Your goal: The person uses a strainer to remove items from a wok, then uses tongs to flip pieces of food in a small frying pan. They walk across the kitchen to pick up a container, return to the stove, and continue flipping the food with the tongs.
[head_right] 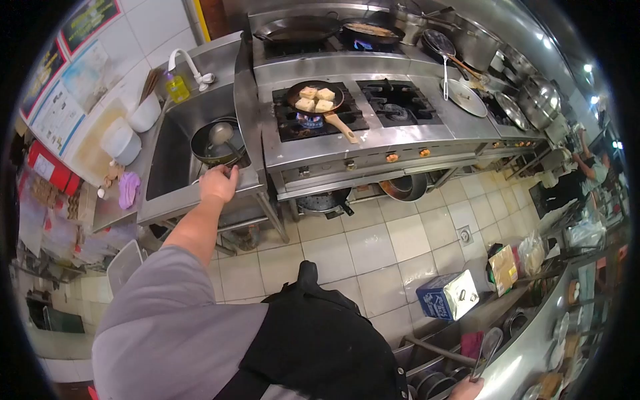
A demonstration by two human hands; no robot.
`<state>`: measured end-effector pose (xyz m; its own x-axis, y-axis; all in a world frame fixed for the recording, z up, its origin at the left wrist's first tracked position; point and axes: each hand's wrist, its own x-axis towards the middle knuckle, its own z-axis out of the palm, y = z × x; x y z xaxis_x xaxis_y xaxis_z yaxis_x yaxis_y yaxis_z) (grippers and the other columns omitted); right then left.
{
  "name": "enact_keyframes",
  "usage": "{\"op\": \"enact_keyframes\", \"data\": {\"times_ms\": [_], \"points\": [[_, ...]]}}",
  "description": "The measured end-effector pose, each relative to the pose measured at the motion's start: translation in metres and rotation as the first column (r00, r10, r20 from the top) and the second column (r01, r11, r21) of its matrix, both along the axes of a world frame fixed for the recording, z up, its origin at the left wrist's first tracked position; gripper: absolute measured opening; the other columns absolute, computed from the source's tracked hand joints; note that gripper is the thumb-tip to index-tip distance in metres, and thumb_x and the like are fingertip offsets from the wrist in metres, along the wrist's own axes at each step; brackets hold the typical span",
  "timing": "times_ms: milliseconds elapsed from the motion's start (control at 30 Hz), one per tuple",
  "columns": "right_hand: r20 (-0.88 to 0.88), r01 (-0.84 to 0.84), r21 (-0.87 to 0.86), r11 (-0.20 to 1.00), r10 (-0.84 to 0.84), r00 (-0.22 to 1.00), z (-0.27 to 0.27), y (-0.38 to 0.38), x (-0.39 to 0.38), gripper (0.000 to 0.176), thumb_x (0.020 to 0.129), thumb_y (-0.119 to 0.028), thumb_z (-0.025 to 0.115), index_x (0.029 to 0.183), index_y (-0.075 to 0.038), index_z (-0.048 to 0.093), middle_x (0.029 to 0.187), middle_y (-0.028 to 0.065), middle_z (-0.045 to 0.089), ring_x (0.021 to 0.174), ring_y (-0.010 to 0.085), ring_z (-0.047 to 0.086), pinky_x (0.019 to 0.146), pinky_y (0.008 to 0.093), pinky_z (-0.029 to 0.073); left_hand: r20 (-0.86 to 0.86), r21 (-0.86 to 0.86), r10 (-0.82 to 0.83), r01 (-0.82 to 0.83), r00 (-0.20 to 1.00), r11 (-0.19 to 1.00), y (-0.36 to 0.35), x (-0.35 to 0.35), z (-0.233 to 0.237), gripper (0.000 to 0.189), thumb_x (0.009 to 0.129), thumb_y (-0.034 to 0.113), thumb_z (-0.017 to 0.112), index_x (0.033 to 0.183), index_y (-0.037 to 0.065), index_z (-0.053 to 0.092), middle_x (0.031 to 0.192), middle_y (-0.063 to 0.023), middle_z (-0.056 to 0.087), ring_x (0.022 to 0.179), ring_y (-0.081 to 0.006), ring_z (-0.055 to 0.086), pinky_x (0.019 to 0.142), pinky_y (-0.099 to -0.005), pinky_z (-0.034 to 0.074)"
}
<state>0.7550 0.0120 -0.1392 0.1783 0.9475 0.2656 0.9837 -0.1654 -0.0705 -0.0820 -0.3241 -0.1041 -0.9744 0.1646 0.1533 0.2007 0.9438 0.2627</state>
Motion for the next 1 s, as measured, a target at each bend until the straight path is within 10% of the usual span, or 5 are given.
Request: {"op": "enact_keyframes", "data": {"times_ms": [1000], "points": [[-0.04,0.003,-0.008,1.0,-0.003,0.999,0.002,0.001,0.001,0.018,0.083,-0.014,0.069,0.086,0.0,0.056,0.088,0.0202,0.064,0.084,0.0427,0.061,0.08,0.0498,0.048,-0.002,-0.026,-0.004,0.004,1.0,1.0,0.002,0.004,0.004,0.048,0.094,0.054,0.053,0.099,0.011,0.074,0.106,-0.0127,0.072,0.111,-0.0287,0.064,0.099,-0.0433,0.042]]}}
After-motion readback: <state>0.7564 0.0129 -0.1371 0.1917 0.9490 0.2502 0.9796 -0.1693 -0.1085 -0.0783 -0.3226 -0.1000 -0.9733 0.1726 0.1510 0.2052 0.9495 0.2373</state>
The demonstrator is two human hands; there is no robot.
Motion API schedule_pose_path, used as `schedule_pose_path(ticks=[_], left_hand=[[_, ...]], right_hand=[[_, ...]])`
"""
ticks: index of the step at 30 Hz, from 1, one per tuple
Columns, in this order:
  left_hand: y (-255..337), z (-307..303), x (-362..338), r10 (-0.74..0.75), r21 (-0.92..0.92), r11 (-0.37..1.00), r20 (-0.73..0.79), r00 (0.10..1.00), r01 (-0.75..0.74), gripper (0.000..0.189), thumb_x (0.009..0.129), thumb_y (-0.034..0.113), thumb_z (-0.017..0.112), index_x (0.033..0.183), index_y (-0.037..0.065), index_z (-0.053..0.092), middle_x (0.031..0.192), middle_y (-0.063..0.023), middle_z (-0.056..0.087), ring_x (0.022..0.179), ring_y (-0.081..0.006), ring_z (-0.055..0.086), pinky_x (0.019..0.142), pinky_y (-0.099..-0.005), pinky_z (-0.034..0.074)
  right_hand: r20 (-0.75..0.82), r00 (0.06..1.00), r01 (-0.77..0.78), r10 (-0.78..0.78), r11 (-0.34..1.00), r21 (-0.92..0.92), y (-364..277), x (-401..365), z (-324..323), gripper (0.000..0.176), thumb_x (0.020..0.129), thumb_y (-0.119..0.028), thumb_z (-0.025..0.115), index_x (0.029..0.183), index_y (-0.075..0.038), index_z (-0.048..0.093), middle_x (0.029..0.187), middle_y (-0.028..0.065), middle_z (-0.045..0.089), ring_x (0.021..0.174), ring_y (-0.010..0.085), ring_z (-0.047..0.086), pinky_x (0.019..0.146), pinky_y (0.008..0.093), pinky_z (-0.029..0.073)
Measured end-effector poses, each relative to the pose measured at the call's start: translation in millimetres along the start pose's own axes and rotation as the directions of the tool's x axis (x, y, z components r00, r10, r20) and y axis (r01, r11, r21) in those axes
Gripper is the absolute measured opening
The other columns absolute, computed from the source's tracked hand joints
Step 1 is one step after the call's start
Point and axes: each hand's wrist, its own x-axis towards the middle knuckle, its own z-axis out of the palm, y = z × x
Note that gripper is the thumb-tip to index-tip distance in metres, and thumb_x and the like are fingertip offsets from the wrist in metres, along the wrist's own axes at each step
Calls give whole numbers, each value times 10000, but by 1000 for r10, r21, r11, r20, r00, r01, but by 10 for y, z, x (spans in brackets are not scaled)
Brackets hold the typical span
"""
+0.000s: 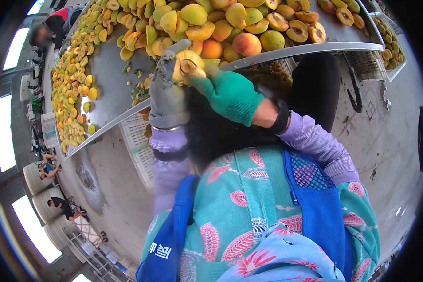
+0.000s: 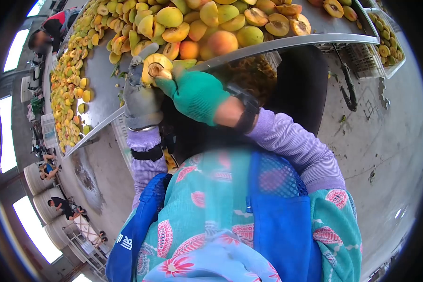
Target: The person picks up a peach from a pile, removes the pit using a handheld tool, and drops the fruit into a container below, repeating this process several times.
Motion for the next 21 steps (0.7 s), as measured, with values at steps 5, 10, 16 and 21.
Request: schedule_pose_path(ticks=[5,10,16,21], left_hand=[[-123,-46,-21,-14,-81,997,-56,998,9,341,1016,262,453,1138,-18,604,1023,-113,642,880,-187,627,811,-299,532],[-209,18,3,174,87,982,-110,979,-165,278,1007,198,466,1094,-15,622,1004,-88,653,846,-159,617,779,-278,515],[-128,16,-33,379,638,696,64,923,-330,344,1008,232,422,1106,-32,620,968,-116,675,866,-161,627,810,-286,501],[-187,-12,-21,316,498,824,-8,949,-270,306,981,221,477,1044,-24,648,956,-117,686,800,-164,639,743,-280,519]], right_hand=[[26,983,-184,183,958,219,-117,27,-35,452,1000,-425,417,997,9,540,775,266,624,747,446,614,657,501,480],[20,979,-201,204,936,289,-74,10,39,470,1001,-432,417,1009,22,539,836,282,629,800,446,616,671,497,480],[110,973,-230,202,865,447,-29,-29,97,470,996,-410,458,999,42,589,864,263,641,755,382,630,685,458,479],[79,962,-233,262,630,741,-121,-77,282,494,991,-442,473,997,34,606,778,138,636,658,204,569,630,373,474]])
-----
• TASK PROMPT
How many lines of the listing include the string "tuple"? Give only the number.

• WRITTEN ANSWER
2